Guides

Essential string processing functions in Common Lisp

September 10, 2012

It should be noted that true Common Lisp somewhat lacks in several important parts of string-processing, and it shows sometime. Today I needed to heavily process large body of regular text and will write here some functions which are AFAIK considered "standard" in modern languages and which not so easily accessible and/or amazingly intuitive in CL.

In all following code snippets token input stands for input string.
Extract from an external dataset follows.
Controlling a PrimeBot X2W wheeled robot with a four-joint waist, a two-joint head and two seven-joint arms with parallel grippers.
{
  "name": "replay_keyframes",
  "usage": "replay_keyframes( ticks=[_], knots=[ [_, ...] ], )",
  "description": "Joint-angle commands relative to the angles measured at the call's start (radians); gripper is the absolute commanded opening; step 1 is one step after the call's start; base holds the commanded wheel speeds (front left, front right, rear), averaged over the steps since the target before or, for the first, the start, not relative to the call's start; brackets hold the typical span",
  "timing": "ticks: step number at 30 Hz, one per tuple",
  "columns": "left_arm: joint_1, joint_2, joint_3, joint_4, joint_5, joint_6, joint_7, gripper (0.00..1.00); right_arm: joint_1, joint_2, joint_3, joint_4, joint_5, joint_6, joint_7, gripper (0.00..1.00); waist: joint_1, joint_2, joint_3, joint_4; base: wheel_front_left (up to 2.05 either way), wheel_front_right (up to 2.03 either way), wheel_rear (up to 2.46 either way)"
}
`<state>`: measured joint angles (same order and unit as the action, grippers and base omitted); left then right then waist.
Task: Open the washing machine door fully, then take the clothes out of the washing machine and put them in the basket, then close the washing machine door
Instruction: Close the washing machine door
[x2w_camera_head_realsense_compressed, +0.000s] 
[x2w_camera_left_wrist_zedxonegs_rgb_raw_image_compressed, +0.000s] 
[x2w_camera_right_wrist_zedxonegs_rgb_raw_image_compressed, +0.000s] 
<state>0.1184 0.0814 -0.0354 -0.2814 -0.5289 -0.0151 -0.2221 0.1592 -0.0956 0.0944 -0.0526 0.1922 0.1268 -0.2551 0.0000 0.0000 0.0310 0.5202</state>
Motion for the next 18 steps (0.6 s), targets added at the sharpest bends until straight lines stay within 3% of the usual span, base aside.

Trimming string from spaces, tabs and newlines
```
 (string-trim '(#\Space #\Newline #\Return #\Linefeed #\Tab) input))
```
All named characters are listed in Hyperspec, 13.1.7 Character Names.
Replacing by regular expressions

Provided by CL-PPCRE package.

In next snippet I remove all tokens enclosed in square brackets from the input string:
```
 (ql:quickload :cl-ppcre)
 (cl-ppcre:regex-replace-all "\\[[^]]+\\]" input "")
```
Honestly, I don't know when you can need simple regex-replace and not regex-replace-all. Also, note the double-escaping of special symbols (\\[ instead of \[).
Splitting string by separator symbol

Provided by CL-UTILITIES package.

In next snippet I split the input string by commas:
```
 (ql:quickload :cl-utilities)
 (cl-utilities:split-sequence #\, input)
```
Making same modification on every string in given list

In next snippet I trim spaces around all strings in list input-list:
```
 (map 'list
      (lambda (input) (string-trim " " input))
      input-list)
```
However, way better is to wrap the transformation for the string in separate function and call the mapping referencing just the name of transformation:
```
 (defun trim-spaces (input)
   "Remove trailing and leading spaces from input string"
   (string-trim '(#\Space) input))

 (map 'list #'trim-spaces input)
```
Do not forget that string is just a sequence of a characters, and all sequence-operating functions can work on strings in either "abcd" form or '(#\a #\b #\c #\d) form. This applies only to sequence-operating functions, however.
Removing the characters from string by condition

In the next snippet I leave only the alphanumeric characters in the input string:
```
 (remove-if-not #'alphanumericp input)
```
There are remove-if also.

As with map, you can make arbitrary complex predicates either with lambdas or wrapping them in separate functions.